Sur le plan socioéconomique, cette mutation se caractérise
par l’émergence d’une nouvelle réalité quant à la détention du capital.
Dans la logique de l’ère
industrielle, pour que des produits, des biens et des services soient mis sur
le marché, il faut qu’un « capitaliste » acquière, à partir d’une
idée ou d’un brevet dont il peut jouir, des équipements de production. Ensuite,
au grès des caprices de son marché, il lui suffit d’acheter de la matière
première et de salarier des collaborateurs en contre partie du temps qu’ils donnent
à l’entreprise … et puis le « capitaliste » s’arroge les bénéfices en
récompense de ses initiatives fructueuses.

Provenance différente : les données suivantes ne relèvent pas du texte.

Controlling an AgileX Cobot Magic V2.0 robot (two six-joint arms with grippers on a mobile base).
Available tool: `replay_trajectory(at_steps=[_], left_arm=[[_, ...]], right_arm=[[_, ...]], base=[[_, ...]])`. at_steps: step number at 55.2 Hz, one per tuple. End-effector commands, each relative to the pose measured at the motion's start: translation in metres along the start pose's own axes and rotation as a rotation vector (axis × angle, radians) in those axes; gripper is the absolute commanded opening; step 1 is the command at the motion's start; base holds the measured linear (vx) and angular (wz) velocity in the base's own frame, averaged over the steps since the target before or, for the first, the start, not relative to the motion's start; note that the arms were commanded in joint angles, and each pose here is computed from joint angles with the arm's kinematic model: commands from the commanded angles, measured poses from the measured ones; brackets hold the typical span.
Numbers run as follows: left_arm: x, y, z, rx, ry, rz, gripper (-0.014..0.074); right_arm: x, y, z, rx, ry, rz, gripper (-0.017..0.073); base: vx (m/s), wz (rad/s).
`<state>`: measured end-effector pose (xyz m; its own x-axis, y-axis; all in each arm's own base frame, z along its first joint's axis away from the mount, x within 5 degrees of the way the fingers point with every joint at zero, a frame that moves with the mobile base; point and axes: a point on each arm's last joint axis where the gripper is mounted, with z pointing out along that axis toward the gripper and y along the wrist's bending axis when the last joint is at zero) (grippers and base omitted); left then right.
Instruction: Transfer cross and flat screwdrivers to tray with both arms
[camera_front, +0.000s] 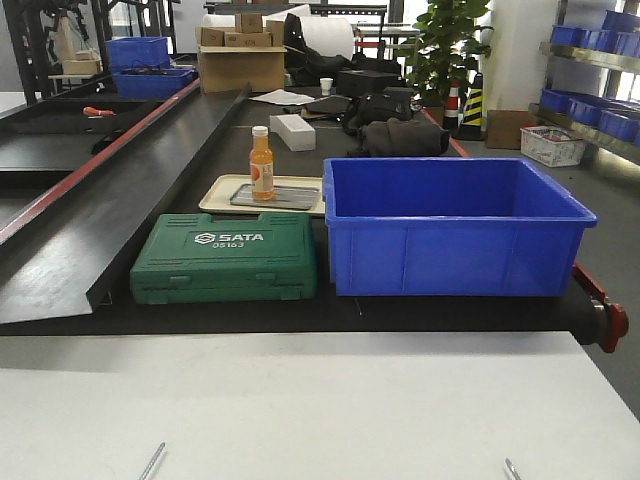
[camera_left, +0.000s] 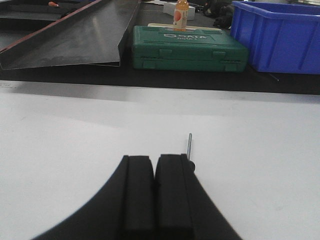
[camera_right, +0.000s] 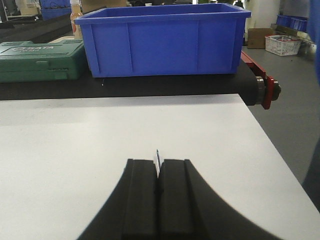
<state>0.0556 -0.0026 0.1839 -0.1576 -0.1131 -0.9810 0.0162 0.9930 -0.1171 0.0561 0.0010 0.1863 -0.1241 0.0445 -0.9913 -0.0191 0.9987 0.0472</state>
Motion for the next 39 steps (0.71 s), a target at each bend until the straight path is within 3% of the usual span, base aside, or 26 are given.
replay_trajectory(at_steps=[1,39], left_arm=[[-0.0172,-0.0017,-0.0032,0.012,-0.119,-0.008,-0.0006],[-0.022,-0.0018,-0.0039,0.014,-0.172,-0.009,-0.0006]], right_arm=[[-0.0051,0.0002,-0.0001,0.0,-0.08,-0.013,-0.0008],[-0.0051,0.0002,-0.0001,0.0,-0.08,-0.013,-0.0008]], base=[[0.0,0.0],[0.0,0.0]])
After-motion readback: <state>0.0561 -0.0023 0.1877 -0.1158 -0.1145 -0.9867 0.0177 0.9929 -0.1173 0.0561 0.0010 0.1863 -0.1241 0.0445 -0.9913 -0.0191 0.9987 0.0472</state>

Or, nous assistons à une montée en puissance des éléments de
la place prise par les talents et les savoirs dans ce processus, ce qui nous
impose un nouveau paradigme.
Ainsi, le beau schéma simpliste qui a pu fonctionner à l’ère
industrielle ne tient plus, car la création de richesse repose sur la capacité
à mettre en synergie des biens, des savoirs et des
talents. De surcroît, toute entreprise ne peut rien faire sans
adosser sa capacité de production au bien commun (infrastructure, éducation,
santé, justice, culture …).
De ce fait, le capitalisme, qui a joué un rôle stratégique à
l’ère industrielle ne devient plus qu’une composante. En
revanche, le bien commun devient déterminant.

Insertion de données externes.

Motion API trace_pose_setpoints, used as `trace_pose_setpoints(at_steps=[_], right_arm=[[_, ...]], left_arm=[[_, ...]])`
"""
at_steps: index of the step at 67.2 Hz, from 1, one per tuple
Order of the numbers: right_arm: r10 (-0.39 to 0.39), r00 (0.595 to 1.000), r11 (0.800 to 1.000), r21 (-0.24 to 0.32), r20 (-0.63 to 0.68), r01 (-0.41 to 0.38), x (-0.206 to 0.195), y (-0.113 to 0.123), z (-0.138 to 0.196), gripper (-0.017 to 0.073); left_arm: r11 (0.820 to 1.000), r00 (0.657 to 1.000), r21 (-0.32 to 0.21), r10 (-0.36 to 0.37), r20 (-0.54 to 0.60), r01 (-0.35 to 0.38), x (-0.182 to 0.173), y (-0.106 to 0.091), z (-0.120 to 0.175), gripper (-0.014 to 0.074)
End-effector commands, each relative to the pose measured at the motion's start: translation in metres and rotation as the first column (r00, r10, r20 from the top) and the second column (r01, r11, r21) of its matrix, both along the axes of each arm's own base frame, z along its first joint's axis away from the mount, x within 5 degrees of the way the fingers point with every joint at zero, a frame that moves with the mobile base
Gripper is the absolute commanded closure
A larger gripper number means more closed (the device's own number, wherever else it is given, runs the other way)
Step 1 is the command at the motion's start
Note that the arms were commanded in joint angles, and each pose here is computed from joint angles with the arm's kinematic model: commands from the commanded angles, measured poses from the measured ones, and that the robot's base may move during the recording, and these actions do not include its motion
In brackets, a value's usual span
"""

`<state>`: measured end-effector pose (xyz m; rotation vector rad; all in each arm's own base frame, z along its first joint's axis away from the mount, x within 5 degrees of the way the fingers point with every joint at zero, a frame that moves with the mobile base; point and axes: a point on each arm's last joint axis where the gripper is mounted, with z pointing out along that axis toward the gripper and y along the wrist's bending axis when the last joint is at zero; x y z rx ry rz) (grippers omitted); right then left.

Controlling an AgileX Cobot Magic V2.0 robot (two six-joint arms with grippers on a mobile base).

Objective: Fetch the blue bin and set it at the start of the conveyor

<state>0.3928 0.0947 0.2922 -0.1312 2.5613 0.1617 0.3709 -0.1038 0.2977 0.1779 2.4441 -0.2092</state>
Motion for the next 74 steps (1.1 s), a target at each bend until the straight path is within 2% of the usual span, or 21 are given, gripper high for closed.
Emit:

Or, le bien commun résulte de la contribution, sous une
forme ou sous une autre, des contributions des vivants et des générations
précédentes. Il constitue le patrimoine
d’une nation qui ne saurait être confié à des intérêts privés.
Les démocraties occidentales, sous leur forme actuelle ne
cessent de montrer leurs faibles, en France tout particulièrement en raison de
la centralisation récurrente. Le travail de refonte de notre paradigme doit s’attarder
sur les nouvelles formes de démocraties.
Les richesses du sol deviennent plus que jamais une des deux
composantes majeures d’un pays. L’autre composante est sa manière de mettre en
valeur ses citoyens.
Néanmoins, il revient à chacun de
cultiver ses savoirs, ses talents et son réseau de relation. Le mode
de récompense qui en découle est le nœud du nouveau paradigme que nous avons à
inventer … Marx avait un peu raison, nous sommes tous en train de devenir
capitaliste, mais pas comme prévu : seulement en richesse non marchande.